[What this task involves] Transcribe the entries exactly. Start at the top, stop after the line with "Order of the", and omit every picture.
Data START
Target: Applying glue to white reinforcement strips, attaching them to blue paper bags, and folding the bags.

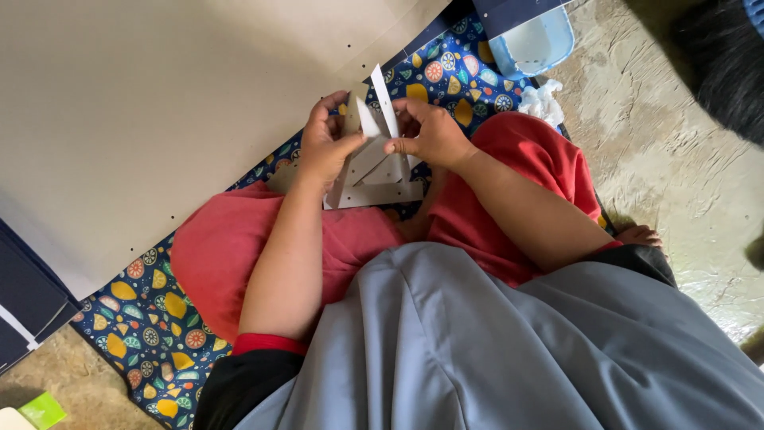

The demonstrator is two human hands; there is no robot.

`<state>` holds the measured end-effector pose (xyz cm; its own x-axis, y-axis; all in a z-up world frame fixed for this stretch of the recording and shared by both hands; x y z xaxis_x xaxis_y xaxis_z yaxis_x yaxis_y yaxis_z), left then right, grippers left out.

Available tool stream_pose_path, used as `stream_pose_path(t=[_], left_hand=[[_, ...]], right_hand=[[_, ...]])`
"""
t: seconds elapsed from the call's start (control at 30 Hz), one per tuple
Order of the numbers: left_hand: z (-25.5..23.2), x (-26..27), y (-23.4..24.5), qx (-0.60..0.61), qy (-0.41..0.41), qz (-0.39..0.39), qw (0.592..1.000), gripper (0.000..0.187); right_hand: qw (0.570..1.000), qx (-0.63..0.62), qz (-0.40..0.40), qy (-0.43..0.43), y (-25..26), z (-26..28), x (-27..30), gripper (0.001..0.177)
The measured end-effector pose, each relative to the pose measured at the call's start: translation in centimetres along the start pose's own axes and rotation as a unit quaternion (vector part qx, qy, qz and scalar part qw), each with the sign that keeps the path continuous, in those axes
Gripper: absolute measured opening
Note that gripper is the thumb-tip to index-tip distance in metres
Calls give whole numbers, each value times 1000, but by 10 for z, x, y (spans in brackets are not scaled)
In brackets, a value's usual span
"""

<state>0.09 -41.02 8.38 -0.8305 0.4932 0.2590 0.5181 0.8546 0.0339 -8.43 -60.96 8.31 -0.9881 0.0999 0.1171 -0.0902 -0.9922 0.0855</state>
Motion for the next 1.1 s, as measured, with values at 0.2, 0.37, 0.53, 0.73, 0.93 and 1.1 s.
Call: stream_pose_path(t=[0.2, 0.37, 0.53, 0.73, 0.93, 1.1], left_hand=[[10, 2, -20, 37, 37, 66, 996, 77], [11, -2, -13, 9, 21, 62, 998, 74], [32, -11, -3, -111, -6, 34, 993, 60], [31, -12, 8, -220, 37, -54, 973, 47], [15, -6, -1, -301, 37, 22, 953, 75], [21, -7, -1, -290, 0, 11, 957, 58]], right_hand=[[1000, 14, 10, 8, -9, 5, 3, 81], [1000, 23, 19, 1, -4, 0, 1, 72], [999, 35, 33, -16, -3, 5, 4, 60], [992, 87, 75, -59, -1, 3, 4, 55], [997, 25, 4, -73, 7, -5, -1, 54], [995, -35, -14, -91, 10, -9, -6, 53]])
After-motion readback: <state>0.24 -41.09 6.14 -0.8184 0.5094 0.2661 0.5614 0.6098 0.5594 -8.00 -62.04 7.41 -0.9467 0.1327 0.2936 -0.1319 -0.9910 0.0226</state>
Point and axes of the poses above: each hand's wrist, its own x-axis away from the middle knuckle, its own y-axis out of the back of the hand, z = x × y, the point moved 4 cm from there along -x, towards the middle knuckle, and after that the axes turned 13 degrees about -x, right-handed, at the moved point
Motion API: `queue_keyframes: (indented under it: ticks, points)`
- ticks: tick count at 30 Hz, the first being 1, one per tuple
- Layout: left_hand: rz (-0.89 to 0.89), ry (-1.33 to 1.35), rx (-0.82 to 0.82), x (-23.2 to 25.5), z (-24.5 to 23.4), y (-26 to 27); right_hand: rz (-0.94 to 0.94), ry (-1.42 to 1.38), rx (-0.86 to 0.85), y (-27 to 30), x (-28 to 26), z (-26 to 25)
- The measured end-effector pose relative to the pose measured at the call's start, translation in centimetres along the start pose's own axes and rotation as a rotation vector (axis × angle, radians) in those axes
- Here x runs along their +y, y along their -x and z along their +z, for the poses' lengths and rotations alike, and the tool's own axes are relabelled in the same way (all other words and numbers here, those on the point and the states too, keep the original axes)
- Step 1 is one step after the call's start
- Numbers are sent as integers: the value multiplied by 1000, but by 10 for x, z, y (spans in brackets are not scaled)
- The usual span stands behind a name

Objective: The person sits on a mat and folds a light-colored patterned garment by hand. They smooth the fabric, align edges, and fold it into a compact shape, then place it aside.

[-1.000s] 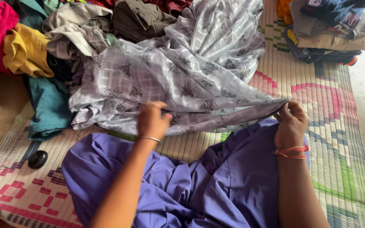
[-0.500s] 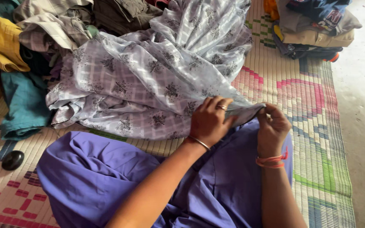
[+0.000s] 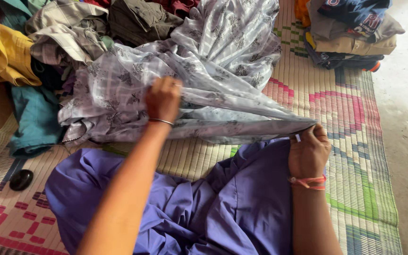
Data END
[Written solution]
Target: Applying glue to white reinforcement strips, attaching them to blue paper bags, and folding the bags.


The demonstrator is two human hands; there is no robot.

`<state>` holds the measured end-effector pose (xyz cm; its own x-axis, y-axis; all in a z-up world frame fixed for this stretch of the recording and shared by both hands; x y z xaxis_x xaxis_y xaxis_z yaxis_x yaxis_y yaxis_z), left then right, grippers left out.

Available tool stream_pose_path, used as `stream_pose_path(t=[_], left_hand=[[_, ...]], right_hand=[[_, ...]])`
"""
t: seconds elapsed from the call's start (control at 30 Hz), one per tuple
Order of the numbers: left_hand: z (-25.5..23.2), x (-26..27), y (-23.4..24.5), qx (-0.60..0.61), qy (-0.41..0.41), qz (-0.39..0.39), qw (0.592..1.000), gripper (0.000..0.187); right_hand: qw (0.570..1.000), qx (-0.63..0.62), qz (-0.40..0.40), qy (-0.43..0.43), y (-25..26), z (-26..28), x (-27..30), gripper (0.001..0.177)

No further output is needed for this exercise.